Ultrasound-Guided Protocol Safely Eliminates Chest Radiography After Non-Tunneled Catheter Placement in Urgent Hemodialysis

Session Information

  • Vascular Access - II
    November 09, 2019 | Location: Exhibit Hall, Walter E. Washington Convention Center
    Abstract Time: 10:00 AM - 12:00 PM

Category: Dialysis

  • 704 Dialysis: Vascular Access

Authors

  • Ibarra-Sifuentes, Héctor Raúl, Universidad Autonoma de Nuevo Leon, Monterrey, Mexico
  • Avila Velazquez, Jose Luis, University Hospital, Monterrey, Mexico
  • Vera, Raymundo, Hospital Universitario, Monterrey, NUEVO LEON, Mexico
  • Arteaga Muller, Giovanna Y., Hospital Universitario, Monterrey, NUEVO LEON, Mexico
Background

Despite its morbidity and mortality, the Non-tunneled catheter (NTC) continues to be an indispensable vascular access when imminent need for Hemodialysis. The confirmation of the proper NTC placement and complications detection are a real concern to optimize patient safety.

Methods

Prospective, comparative study. Included patients aged >17 years with life-threatening complications (uremic syndrome, potasssium >6.5 mmol/L, acidosis pH <7.2 with high anion gap and HCO3 <15 mmol/L and pulmonary edema) all resistant to management and urgent Hemodialysis need. After NTC placement with ultrasound (US) guided Seldinger technique in the right internal jugular vein; investigators performed a saline flush test and performed thorax evaluation for pleural sliding and pleural point with US and chest x-ray (CXR).
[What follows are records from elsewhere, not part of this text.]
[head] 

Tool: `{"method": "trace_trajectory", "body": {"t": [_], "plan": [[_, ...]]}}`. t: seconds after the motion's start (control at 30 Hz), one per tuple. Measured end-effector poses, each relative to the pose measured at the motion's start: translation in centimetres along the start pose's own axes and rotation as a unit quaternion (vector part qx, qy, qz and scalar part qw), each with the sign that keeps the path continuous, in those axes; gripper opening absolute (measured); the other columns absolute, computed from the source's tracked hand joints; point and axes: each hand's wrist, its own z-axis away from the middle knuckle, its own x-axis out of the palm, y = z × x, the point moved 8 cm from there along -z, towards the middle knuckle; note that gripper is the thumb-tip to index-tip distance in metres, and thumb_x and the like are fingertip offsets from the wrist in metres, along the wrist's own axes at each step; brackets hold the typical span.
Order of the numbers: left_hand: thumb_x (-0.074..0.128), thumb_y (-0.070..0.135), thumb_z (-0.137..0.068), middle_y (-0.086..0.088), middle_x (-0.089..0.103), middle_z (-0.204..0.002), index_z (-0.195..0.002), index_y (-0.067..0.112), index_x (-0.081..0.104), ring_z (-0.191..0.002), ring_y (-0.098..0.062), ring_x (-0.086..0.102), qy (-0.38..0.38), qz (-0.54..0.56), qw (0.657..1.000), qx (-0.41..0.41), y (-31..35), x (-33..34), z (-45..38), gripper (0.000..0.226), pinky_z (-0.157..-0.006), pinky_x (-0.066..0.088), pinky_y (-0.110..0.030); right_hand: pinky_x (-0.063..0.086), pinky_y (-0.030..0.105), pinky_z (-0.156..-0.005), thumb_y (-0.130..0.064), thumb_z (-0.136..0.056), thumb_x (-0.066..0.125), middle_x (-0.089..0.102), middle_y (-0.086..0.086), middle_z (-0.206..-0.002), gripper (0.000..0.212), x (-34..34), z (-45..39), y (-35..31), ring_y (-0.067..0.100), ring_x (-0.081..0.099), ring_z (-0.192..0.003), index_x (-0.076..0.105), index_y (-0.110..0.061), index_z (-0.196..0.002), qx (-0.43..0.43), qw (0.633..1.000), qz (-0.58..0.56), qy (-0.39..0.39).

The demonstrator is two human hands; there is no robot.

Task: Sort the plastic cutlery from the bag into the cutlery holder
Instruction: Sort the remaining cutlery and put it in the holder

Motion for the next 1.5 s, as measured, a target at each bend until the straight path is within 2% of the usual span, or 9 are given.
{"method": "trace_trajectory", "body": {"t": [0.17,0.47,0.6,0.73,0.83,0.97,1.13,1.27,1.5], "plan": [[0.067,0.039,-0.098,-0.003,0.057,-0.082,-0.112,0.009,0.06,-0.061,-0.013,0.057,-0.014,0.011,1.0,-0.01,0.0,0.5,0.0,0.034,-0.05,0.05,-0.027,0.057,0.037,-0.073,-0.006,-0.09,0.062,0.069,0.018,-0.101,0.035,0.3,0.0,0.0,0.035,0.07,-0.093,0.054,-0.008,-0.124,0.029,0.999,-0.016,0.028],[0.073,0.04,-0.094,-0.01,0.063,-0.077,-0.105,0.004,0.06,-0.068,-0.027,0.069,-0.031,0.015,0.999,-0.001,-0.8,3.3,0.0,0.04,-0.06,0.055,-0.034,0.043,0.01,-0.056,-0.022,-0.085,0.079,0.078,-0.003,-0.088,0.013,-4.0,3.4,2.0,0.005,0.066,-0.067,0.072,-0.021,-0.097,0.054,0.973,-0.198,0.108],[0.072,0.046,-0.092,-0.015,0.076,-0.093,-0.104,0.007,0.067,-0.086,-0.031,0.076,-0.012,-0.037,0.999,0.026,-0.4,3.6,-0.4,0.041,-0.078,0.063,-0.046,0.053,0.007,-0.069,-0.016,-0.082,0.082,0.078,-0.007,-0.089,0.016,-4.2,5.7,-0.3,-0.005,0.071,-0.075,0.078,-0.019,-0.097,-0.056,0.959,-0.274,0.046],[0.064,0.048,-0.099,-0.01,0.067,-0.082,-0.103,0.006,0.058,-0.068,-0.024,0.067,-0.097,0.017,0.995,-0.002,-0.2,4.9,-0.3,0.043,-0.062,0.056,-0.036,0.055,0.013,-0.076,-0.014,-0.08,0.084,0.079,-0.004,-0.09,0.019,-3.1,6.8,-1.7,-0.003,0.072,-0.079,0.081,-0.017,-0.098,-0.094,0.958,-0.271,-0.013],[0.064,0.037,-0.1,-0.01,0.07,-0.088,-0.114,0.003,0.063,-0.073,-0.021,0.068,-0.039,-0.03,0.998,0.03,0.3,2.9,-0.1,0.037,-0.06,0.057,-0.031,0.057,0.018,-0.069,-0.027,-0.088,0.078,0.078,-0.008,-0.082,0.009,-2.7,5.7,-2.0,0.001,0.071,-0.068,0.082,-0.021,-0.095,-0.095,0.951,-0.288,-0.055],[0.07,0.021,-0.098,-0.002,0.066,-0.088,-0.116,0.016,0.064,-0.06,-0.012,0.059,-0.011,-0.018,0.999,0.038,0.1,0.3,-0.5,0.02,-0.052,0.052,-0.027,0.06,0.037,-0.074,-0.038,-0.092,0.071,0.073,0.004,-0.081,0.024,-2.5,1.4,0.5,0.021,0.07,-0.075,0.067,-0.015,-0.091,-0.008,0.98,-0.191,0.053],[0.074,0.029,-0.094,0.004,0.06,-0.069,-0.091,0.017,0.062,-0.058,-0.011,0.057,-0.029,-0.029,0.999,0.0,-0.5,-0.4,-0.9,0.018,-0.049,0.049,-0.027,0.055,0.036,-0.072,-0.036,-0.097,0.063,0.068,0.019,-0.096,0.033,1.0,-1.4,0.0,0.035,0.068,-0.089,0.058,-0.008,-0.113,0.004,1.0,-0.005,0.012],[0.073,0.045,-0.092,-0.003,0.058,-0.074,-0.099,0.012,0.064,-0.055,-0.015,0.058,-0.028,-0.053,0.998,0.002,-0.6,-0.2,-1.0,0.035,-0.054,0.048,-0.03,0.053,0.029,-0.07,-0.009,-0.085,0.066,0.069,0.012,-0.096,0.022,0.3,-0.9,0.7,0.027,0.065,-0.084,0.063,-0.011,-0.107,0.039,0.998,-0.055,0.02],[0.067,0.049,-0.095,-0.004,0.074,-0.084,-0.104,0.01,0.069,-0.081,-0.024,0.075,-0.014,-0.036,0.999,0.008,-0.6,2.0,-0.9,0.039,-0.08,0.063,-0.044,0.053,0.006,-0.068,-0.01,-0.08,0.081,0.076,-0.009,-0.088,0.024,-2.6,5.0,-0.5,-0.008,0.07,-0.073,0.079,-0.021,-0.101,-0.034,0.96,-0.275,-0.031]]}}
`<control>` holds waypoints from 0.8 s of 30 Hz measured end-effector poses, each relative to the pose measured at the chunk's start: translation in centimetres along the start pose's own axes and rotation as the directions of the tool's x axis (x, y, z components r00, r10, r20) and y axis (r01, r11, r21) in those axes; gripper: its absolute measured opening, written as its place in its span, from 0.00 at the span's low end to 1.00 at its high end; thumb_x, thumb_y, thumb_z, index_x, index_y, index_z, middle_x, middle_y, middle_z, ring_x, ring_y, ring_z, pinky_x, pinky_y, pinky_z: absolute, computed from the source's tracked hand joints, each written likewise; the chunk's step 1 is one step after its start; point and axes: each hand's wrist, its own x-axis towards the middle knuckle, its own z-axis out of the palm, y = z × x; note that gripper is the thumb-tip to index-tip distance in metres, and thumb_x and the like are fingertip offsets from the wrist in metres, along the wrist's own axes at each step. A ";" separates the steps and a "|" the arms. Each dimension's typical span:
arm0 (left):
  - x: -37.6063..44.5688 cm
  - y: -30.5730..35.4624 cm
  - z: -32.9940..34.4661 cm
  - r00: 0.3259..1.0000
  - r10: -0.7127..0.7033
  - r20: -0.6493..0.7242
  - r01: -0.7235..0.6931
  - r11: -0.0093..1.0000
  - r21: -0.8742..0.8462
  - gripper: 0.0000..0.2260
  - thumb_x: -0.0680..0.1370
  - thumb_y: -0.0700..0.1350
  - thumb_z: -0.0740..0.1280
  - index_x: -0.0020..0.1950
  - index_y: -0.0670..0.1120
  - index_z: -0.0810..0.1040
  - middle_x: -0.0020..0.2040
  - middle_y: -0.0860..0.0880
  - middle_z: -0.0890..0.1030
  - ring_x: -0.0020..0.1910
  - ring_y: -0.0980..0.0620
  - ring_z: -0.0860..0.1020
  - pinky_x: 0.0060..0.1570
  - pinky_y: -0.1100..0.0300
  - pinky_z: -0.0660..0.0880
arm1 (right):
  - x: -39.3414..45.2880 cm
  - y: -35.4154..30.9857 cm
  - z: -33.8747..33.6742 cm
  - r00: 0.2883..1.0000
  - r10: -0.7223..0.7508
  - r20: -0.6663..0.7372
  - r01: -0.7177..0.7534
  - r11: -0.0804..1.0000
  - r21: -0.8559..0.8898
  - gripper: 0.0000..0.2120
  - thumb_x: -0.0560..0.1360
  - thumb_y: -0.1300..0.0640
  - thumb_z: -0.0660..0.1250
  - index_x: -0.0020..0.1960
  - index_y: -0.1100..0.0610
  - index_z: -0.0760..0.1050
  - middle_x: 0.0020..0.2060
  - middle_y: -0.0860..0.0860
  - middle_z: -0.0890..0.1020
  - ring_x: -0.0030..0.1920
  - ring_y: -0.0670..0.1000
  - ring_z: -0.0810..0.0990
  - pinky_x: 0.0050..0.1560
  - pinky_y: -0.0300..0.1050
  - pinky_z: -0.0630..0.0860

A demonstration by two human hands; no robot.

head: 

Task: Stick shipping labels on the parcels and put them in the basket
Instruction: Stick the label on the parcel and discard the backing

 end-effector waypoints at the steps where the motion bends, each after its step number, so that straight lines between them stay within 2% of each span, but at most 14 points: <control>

Objetive is to compare successful venous placement and immediate detection of complications derived from NTC placement with US and CXR.

Results

113 patients were involved, 60% in the emergency room. Their mean age was 50 years, 62% were male. The main causes of NTHC placement were uremic syndrome (41%) and fluid overload (28%). The mean blood urea nitrogen was 111 mg/dL. The correct NTC placement was documented in all patients when the US and CXR were used. The agreement between US-guided protocol and CXR protocol is good (Kappa= 1). Only 1 pneumothorax developed, correctly detected in the US-guided protocol, with a high NPV (100%). The median evaluation time for US and CXR were 3 and 37 minutes, respectively; median difference of 34 minutes (p <0.0001).

Conclusion

The US is an effective tool for the assesemnt of adequate NTC placement and immediate complications detection in patients with urgent need of hemodialysis when compared to CXR.